The cohort included a variety of benign and malignant cardiac masses. A patient required concurrent mitral valve replacement, and another needed additional mitral valve replacement and tricuspid valve repair. The largest excised mass measured 85 mm by 35 mm. One patient in the right minithoracotomy subgroup experienced intraoperative hemorrhage from the posterior wall of the left atrium and was converted to sternotomy for bleeding control. There is one in-hospital mortality from severe acute respiratory syndrome coronavirus 2 pneumonia; no late mortalities or reoperations occurred during a maximum follow-up of 104 months.
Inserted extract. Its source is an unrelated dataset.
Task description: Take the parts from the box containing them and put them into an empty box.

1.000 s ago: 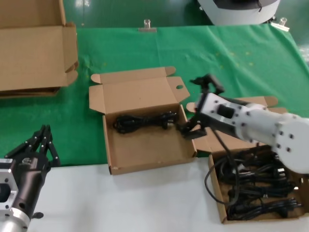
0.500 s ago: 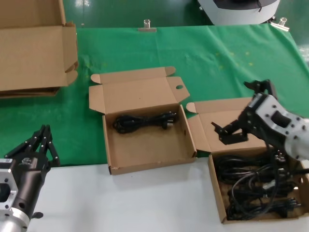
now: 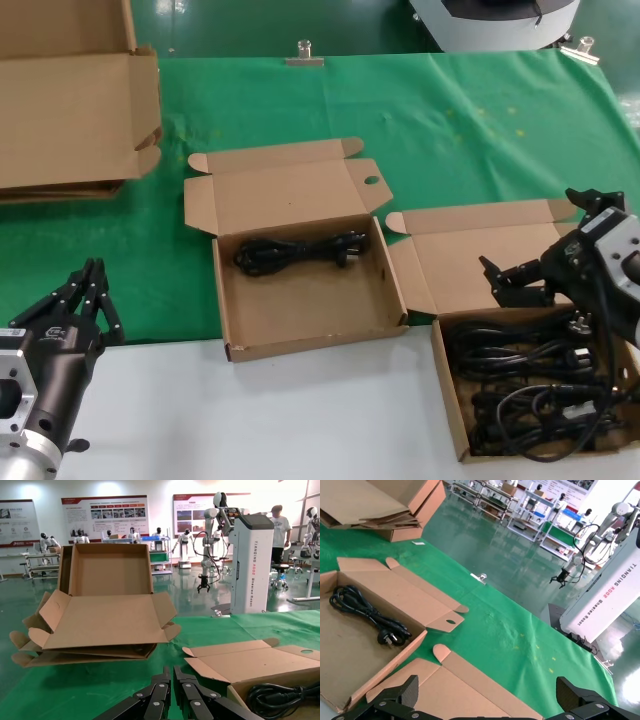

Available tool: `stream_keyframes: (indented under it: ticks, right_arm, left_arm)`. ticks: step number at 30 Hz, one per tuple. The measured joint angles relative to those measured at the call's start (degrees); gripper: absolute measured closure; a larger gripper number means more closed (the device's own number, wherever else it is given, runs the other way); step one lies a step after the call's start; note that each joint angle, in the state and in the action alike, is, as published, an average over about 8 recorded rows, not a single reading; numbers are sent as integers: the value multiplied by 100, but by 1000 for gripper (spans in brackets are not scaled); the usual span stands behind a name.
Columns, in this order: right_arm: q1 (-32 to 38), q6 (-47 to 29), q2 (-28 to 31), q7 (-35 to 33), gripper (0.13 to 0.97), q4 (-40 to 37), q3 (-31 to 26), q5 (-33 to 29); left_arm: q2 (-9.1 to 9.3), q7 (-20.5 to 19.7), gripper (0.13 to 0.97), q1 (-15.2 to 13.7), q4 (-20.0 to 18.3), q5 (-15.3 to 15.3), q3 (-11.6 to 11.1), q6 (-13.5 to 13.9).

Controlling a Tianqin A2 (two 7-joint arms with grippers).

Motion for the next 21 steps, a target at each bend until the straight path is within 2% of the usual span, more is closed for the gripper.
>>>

The cardiopulmonary bypass times were 115.4 ± 70.8, 114.6 ± 44.9 min, and the cross-clamp times were 75.4 ± 38.8, 67.8 ± 43.6 min for the right minithoracotomy and robot-assisted subgroups, respectively.

Conclusions

Minimally invasive and robotic-assisted techniques for intracardiac mass excision may be safe and effective in select patients, offering outcomes similar to those of traditional surgery, with potential benefits in recovery. Careful preoperative assessment remains essential, especially for large or complex masses.